**Prompt**
Find how many lines of the records hold the string "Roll" and reply with only that total.

**Records for this task**

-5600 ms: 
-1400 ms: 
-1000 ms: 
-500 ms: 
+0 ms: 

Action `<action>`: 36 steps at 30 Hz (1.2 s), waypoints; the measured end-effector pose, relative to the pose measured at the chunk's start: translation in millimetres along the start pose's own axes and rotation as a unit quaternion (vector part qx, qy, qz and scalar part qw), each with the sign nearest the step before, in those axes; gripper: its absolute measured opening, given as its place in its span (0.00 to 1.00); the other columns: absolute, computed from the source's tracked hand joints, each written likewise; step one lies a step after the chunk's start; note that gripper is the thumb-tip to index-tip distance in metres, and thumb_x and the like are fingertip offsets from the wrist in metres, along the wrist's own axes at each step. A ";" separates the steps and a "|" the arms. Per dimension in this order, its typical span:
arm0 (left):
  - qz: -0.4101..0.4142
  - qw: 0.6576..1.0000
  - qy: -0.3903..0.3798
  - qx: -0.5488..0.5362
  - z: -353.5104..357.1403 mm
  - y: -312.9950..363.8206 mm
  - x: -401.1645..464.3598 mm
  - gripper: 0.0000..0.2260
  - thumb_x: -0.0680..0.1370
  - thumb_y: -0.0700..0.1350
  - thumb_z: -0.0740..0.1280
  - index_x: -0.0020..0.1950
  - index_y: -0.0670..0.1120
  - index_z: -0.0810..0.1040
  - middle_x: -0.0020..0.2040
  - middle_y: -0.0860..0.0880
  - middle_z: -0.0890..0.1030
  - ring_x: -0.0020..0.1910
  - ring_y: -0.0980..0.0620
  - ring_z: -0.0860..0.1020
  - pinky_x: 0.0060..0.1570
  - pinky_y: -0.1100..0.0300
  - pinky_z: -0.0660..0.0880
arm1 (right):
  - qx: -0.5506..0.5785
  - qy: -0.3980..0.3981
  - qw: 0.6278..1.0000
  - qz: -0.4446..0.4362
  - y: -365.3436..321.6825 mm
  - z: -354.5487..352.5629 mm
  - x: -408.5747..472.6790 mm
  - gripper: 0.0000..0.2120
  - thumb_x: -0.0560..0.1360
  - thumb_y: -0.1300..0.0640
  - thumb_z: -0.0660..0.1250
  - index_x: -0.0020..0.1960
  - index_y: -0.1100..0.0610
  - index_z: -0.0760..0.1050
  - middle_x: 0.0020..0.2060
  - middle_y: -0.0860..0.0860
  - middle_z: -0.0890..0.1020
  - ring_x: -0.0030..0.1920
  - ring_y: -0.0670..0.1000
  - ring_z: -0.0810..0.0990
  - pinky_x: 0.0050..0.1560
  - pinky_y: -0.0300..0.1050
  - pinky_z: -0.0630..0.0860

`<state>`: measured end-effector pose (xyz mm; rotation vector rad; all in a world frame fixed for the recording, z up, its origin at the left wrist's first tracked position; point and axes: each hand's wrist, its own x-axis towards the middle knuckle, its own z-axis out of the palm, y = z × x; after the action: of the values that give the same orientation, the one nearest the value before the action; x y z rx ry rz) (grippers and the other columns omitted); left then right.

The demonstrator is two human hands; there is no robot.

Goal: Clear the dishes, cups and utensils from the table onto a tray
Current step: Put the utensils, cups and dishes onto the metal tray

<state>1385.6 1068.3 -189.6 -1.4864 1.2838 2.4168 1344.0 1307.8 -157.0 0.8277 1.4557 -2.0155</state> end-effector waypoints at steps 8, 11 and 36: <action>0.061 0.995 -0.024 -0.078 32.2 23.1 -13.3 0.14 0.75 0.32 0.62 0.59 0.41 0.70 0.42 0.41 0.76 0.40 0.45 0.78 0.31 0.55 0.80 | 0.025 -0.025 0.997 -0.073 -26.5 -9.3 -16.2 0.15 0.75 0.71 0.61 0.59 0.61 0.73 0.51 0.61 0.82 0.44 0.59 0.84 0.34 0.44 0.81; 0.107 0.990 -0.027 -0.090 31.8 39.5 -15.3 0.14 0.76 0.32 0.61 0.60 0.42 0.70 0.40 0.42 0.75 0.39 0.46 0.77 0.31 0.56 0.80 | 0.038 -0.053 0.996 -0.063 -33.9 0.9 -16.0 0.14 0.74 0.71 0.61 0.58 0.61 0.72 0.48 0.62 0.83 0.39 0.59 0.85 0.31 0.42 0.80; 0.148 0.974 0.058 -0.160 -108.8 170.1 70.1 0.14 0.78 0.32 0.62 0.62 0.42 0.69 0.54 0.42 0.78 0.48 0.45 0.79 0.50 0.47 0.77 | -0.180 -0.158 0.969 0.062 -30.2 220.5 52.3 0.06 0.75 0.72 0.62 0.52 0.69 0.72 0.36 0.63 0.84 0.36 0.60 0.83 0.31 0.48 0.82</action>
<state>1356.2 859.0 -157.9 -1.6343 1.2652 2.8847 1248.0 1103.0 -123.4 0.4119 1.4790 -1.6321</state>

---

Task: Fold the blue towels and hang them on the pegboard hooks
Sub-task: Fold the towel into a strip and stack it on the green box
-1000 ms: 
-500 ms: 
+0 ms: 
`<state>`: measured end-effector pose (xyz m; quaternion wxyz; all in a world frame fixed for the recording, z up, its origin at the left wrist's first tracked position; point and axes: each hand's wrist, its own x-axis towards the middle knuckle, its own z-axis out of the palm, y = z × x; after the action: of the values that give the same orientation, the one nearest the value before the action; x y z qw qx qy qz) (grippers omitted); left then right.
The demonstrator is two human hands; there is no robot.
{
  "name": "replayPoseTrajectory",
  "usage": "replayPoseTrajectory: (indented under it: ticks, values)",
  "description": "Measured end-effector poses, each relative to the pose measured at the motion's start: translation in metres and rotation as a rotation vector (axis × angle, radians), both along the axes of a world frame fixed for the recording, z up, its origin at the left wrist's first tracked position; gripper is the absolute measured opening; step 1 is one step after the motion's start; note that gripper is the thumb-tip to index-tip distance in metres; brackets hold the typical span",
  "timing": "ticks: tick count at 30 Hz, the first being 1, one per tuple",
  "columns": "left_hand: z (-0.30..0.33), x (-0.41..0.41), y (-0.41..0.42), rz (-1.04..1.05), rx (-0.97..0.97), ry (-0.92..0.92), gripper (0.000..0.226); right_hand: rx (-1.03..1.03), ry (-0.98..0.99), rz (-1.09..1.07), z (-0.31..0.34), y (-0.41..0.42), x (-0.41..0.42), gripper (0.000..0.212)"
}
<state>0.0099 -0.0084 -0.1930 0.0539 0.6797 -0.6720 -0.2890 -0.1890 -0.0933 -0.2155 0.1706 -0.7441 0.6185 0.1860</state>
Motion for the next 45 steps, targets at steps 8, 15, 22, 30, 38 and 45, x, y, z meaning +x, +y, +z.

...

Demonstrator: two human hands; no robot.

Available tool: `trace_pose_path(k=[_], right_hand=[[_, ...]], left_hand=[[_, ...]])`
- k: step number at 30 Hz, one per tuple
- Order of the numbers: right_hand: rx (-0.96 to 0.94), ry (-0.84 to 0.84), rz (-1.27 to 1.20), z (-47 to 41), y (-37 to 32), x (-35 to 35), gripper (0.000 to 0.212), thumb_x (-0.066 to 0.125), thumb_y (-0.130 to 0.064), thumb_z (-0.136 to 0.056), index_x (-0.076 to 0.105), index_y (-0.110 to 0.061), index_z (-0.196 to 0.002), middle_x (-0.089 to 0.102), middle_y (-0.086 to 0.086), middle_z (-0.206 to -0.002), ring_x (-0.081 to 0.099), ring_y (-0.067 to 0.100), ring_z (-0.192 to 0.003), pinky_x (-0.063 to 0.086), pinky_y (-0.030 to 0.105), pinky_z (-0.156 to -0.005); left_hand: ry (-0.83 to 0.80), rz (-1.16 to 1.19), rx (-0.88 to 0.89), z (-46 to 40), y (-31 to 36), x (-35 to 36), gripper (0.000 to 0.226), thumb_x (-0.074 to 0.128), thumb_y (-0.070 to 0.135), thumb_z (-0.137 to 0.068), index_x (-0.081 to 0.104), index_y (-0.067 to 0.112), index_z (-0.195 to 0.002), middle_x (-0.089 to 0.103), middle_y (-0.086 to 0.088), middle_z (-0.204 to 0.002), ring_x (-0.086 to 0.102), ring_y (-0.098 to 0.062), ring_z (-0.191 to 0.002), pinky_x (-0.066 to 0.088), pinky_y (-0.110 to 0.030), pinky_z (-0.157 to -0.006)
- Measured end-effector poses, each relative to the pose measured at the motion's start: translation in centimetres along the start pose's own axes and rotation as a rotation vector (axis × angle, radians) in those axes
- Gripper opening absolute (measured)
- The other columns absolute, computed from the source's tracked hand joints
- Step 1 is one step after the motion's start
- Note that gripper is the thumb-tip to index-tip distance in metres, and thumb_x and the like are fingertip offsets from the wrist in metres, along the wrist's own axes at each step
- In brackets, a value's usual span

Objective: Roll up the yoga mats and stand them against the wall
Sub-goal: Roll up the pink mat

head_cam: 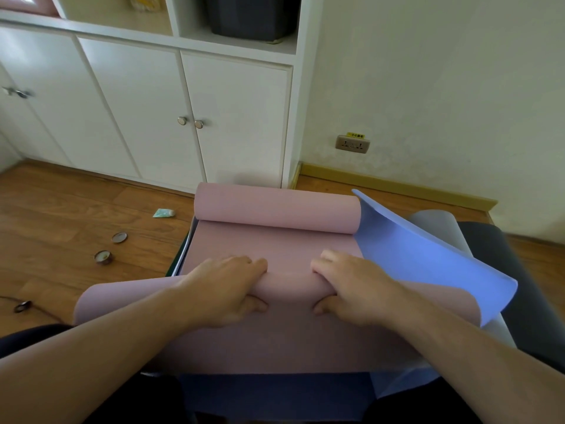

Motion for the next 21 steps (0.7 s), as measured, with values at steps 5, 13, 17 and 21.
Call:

**Solved exercise**
2